La “flexibilidad del mercado laboral” es la nueva letanía política,
que pone en guardia a las estrategias defensivas clásicas. Por doquier
se pide más “flexibilidad” o, dicho de otro modo, que los empresarios
puedan despedir más fácilmente a sus trabajadores. Flexibilidad también
significa que el Estado y la economía trasladan los riesgos al
individuo. Ahora los trabajos que se ofrecen son de corta duración y
fácilmente anulables (es decir, “renovables”). Por último, flexibilidad
también significa: “Anímate, tus capacidades y conocimientos están
obsoletos y nadie puede decirte lo que tienes que aprender para que te
necesiten en el futuro”. La posición un tanto contradictoria en la que
se sitúan los Estados cuando insisten al mismo tiempo en la
competitividad económica nacional y la globalización neoliberal (es
decir, en el nacionalismo y la internacionalización) ha defraudado
políticamente a quienes reivindicaban el derecho individual de los
ciudadanos a la estabilidad laboral y a unos servicios sociales dignos.
Parte de la clase media ha sido devorada por la crisis del euro. Vamos hacia una inseguridad endémica
De todo ello resulta que cuanto más se desregulan y flexibilizan las
relaciones laborales, con más rapidez pasamos de una sociedad del
trabajo a otra de riesgos incalculables, tanto desde el punto de vista
de las vidas de los individuos como del Estado y la política. En
cualquier caso, una tendencia de futuro está clara: la mayoría de la
gente, incluso de los estratos medios, aparentemente prósperos, verá que
sus medios de vida y entorno existencial quedarán marcados por una
inseguridad endémica.
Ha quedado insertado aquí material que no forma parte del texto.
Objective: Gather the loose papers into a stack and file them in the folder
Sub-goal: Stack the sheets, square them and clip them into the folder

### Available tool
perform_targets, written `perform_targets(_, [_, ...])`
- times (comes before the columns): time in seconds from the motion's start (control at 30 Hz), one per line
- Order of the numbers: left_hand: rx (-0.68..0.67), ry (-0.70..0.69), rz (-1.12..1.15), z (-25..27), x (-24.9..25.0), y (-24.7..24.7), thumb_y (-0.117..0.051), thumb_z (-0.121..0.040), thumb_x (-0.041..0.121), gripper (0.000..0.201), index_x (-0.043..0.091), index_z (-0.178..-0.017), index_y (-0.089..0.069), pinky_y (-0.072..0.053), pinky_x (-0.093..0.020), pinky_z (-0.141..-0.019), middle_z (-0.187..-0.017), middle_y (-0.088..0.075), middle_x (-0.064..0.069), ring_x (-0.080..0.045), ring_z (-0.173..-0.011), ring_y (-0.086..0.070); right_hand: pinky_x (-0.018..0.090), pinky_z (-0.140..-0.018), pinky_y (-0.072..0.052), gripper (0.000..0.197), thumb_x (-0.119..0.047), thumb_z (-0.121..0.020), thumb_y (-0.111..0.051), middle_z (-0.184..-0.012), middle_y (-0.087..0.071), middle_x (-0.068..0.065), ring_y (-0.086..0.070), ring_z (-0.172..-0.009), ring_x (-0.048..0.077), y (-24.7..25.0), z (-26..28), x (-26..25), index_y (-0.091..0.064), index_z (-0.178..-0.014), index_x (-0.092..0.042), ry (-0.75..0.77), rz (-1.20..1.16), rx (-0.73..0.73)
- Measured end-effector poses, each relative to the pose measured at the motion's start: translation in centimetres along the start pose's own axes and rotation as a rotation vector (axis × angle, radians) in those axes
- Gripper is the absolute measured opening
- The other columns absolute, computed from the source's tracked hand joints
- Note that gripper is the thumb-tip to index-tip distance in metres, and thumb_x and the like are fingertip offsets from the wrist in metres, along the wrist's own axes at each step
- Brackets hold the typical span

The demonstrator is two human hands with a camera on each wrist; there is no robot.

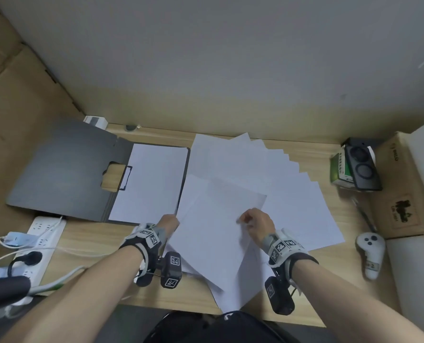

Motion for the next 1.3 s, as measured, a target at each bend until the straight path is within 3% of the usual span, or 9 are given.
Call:
perform_targets(0.17, [0.012, 0.138, 0.175, 1.4, -0.6, 0.2, -0.044, -0.090, 0.005, 0.011, 0.002, -0.079, -0.046, -0.037, -0.031, -0.060, -0.067, -0.042, -0.009, -0.029, -0.064, -0.044, 0.021, -0.072, -0.046, 0.057, 0.014, -0.063, -0.038, -0.091, -0.072, -0.007, -0.062, -0.085, 0.012, -0.9, -0.4, -0.3, -0.053, -0.064, -0.041, 0.026, -0.033, -0.013])
perform_targets(0.27, [-0.090, 0.110, 0.229, 0.9, -0.9, -1.2, -0.066, -0.083, 0.038, 0.040, 0.006, -0.106, -0.059, -0.052, -0.036, -0.074, -0.100, -0.065, -0.014, -0.033, -0.086, -0.064, 0.027, -0.073, -0.047, 0.058, 0.016, -0.060, -0.037, -0.092, -0.069, -0.005, -0.064, -0.093, 0.020, -1.9, -0.8, -0.8, -0.058, -0.069, -0.038, 0.077, -0.020, -0.068])
perform_targets(0.37, [-0.109, -0.005, 0.106, 0.5, -0.5, -1.5, -0.072, -0.080, 0.015, 0.019, 0.005, -0.095, -0.066, -0.054, -0.041, -0.085, -0.098, -0.070, -0.015, -0.032, -0.093, -0.067, 0.024, -0.079, -0.040, 0.048, 0.014, -0.064, -0.043, -0.109, -0.064, -0.002, -0.057, -0.109, 0.022, -2.2, -1.1, -1.4, -0.069, -0.086, -0.020, 0.127, 0.074, -0.083])
perform_targets(0.5, [0.030, -0.034, 0.027, 0.0, -0.2, 0.1, -0.055, -0.079, 0.007, 0.007, 0.008, -0.072, -0.058, -0.044, -0.027, -0.062, -0.071, -0.059, -0.010, -0.023, -0.066, -0.057, 0.036, -0.097, -0.045, 0.036, -0.008, -0.084, -0.056, -0.143, -0.039, 0.007, -0.042, -0.128, 0.027, -0.7, -2.2, 0.6, -0.061, -0.119, -0.016, 0.033, 0.186, 0.015])
perform_targets(0.7, [0.196, 0.040, -0.108, -0.9, -2.0, 2.4, -0.045, -0.089, -0.001, 0.029, 0.009, -0.063, -0.035, -0.026, -0.022, -0.050, -0.062, -0.038, -0.002, -0.020, -0.066, -0.043, 0.035, -0.075, -0.051, 0.064, -0.039, -0.059, -0.075, -0.117, -0.042, 0.004, -0.046, -0.107, 0.025, -0.9, -2.4, 5.0, -0.051, -0.113, -0.014, -0.337, 0.386, 0.018])
perform_targets(0.83, [0.118, 0.083, -0.124, -2.0, -3.5, 1.9, -0.044, -0.091, -0.003, 0.032, 0.010, -0.063, -0.036, -0.026, -0.022, -0.049, -0.066, -0.039, -0.003, -0.013, -0.057, -0.038, 0.032, -0.069, -0.037, 0.046, -0.024, -0.070, -0.065, -0.116, -0.040, 0.005, -0.040, -0.109, 0.026, -1.5, -2.5, 4.5, -0.052, -0.113, -0.013, -0.424, 0.500, 0.046])
perform_targets(1.07, [0.098, 0.088, -0.175, -2.9, -3.9, 1.2, -0.040, -0.092, -0.004, 0.032, -0.017, -0.119, -0.050, -0.032, -0.028, -0.073, -0.108, -0.059, -0.022, -0.040, -0.116, -0.055, 0.035, -0.084, -0.046, 0.024, -0.034, -0.085, -0.056, -0.124, -0.040, 0.008, -0.039, -0.113, 0.030, -1.6, -2.4, 4.3, -0.067, -0.100, -0.018, -0.232, 0.391, -0.098])
perform_targets(1.2, [0.066, 0.059, -0.164, -2.4, -2.9, 1.7, -0.041, -0.091, -0.003, 0.018, -0.002, -0.076, -0.052, -0.034, -0.028, -0.067, -0.076, -0.047, -0.010, -0.025, -0.089, -0.052, 0.031, -0.081, -0.046, 0.031, -0.051, -0.086, -0.062, -0.107, -0.054, 0.004, -0.053, -0.103, 0.027, 0.0, -2.0, 4.3, -0.073, -0.092, -0.023, -0.222, 0.303, -0.072])
perform_targets(1.3, [0.034, 0.025, -0.117, -4.5, -3.1, 2.1, -0.041, -0.090, -0.001, 0.014, 0.000, -0.094, -0.054, -0.041, -0.031, -0.075, -0.098, -0.060, -0.019, -0.031, -0.088, -0.059, 0.026, -0.060, -0.041, 0.021, -0.044, -0.083, -0.059, -0.082, -0.063, -0.003, -0.060, -0.073, 0.023, 2.1, -1.8, 3.4, -0.069, -0.078, -0.026, -0.276, 0.267, -0.024])
Point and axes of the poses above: each hand's wrist, its own z-axis away from the middle knuckle, its own y-axis out of the back of the hand, x = y × z, the point moved 9 cm from there along -z, towards the middle knuckle
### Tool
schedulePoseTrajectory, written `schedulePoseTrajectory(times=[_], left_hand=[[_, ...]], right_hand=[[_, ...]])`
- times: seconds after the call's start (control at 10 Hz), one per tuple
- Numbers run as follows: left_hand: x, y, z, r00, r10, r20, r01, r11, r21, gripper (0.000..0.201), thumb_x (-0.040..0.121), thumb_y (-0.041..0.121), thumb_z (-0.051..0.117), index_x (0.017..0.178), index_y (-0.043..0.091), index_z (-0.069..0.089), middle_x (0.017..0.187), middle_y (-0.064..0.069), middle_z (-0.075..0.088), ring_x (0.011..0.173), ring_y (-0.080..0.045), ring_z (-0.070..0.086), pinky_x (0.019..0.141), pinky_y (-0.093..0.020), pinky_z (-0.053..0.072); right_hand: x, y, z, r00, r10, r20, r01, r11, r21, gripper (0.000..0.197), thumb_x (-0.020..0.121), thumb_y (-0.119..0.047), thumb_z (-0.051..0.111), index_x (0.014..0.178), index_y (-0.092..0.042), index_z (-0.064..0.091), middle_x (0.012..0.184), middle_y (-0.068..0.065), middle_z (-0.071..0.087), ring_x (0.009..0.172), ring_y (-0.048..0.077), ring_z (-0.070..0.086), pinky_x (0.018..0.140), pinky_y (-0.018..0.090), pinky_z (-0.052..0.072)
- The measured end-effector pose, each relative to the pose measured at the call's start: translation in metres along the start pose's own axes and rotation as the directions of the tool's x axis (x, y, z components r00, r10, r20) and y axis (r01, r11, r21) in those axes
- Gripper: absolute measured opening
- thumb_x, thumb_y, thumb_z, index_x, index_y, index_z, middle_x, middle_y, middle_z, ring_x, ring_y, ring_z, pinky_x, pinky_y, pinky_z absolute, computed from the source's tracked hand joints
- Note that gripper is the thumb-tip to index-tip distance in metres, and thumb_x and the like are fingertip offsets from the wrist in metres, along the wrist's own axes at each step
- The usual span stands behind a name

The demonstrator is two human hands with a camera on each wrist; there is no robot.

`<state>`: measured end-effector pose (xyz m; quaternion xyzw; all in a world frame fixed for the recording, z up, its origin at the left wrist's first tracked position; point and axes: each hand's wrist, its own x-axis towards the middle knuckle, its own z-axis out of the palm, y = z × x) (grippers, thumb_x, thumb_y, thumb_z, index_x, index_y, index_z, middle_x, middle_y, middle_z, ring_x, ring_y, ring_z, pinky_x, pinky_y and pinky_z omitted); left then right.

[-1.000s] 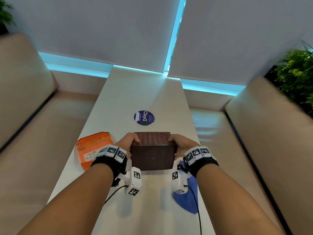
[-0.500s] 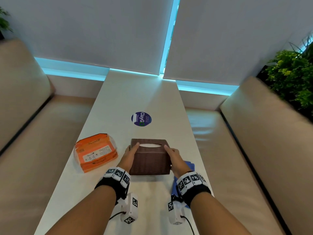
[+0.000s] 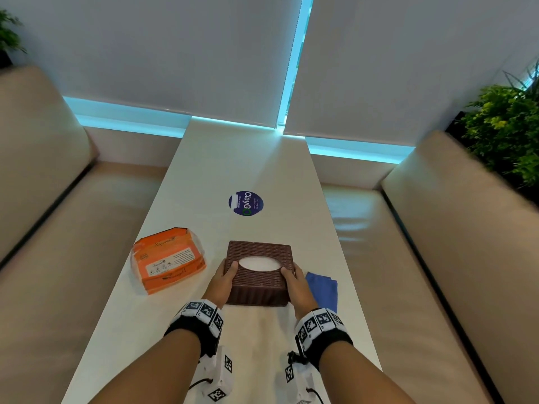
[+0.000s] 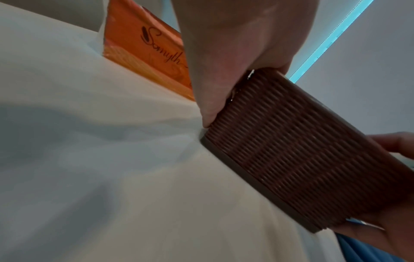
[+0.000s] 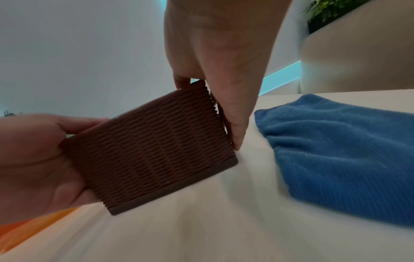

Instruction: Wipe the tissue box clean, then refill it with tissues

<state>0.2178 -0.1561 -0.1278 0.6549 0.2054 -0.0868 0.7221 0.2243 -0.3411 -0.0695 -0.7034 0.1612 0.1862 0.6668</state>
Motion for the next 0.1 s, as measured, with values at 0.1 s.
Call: schedulePoseTrajectory(times=[0.1], left_hand=[[-0.0052, 0.0087, -0.0023, 1.000, -0.003, 0.025, 0.002, 0.999, 0.032, 0.085, 0.074, 0.067, 0.050, 0.142, 0.018, 0.042, 0.139, -0.004, 0.054, 0.126, -0.020, 0.051, 0.113, -0.043, 0.034]], right_hand=[[0.0012, -0.0126, 0.0005, 0.998, 0.019, -0.065, -0.026, 0.992, -0.121, 0.055, 0.095, -0.023, 0.049, 0.144, -0.010, 0.030, 0.131, 0.011, 0.052, 0.115, 0.023, 0.053, 0.102, 0.034, 0.044]])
Parte de las clases medias han sido devoradas por
la crisis del euro y cada vez hay más individuos que se ven obligados a
actuar como "Yo y asociados" en el mercado de trabajo.
Mientras el capitalismo global disuelve en los países occidentales
los valores esenciales de la sociedad del trabajo, se rompe un vínculo
histórico entre capitalismo, Estado de bienestar y democracia. No nos
equivoquemos: un capitalismo que no busque más que el beneficio, sin
consideración alguna hacia los trabajadores, el Estado de bienestar y la
democracia, es un capitalismo que renuncia a su propia legitimidad. La
utopía neoliberal es una especie de analfabetismo democrático, porque el
mercado no es su única justificación: por lo menos en el contexto
europeo, es un sistema económico que solo resulta viable en su
interacción con la seguridad, los derechos sociales, la libertad
política y la democracia. Apostarlo todo al libre mercado es destruir,
junto con la democracia, todo el comportamiento económico. Las
turbulencias desatadas por la crisis del euro y las fricciones
financieras mundiales solo son un anticipo de lo que nos espera: el
adversario más poderoso del capitalismo es precisamente un capitalismo
que solo busque la rentabilidad.
Lo que priva de su legitimidad al capitalismo tecnológicamente
avanzado no es que derribe barreras nacionales y produzca cada vez más
con menos mano de obra, sino que bloquee las iniciativas políticas
conducentes a la conclusión de un pacto para la formación de un nuevo
modelo social europeo. Cualquiera que hoy en día piense en el desempleo
no debería quedarse atrapado en viejas querellas como las relativas al
"mercado laboral secundario" o "los gastos salariales decrecientes". Lo
que parece un derrumbe debe convertirse más bien en un periodo
fundacional de nuevas ideas y modelos, en una época que abra las puertas
al Estado transnacional, al impuesto europeo a las transacciones
financieras y a la "utopía realista" de una Europa Social para los
Trabajadores.
Ulrich Beck es sociólogo, profesor emérito de la Universidad de Múnich y profesor de la London School of Economics.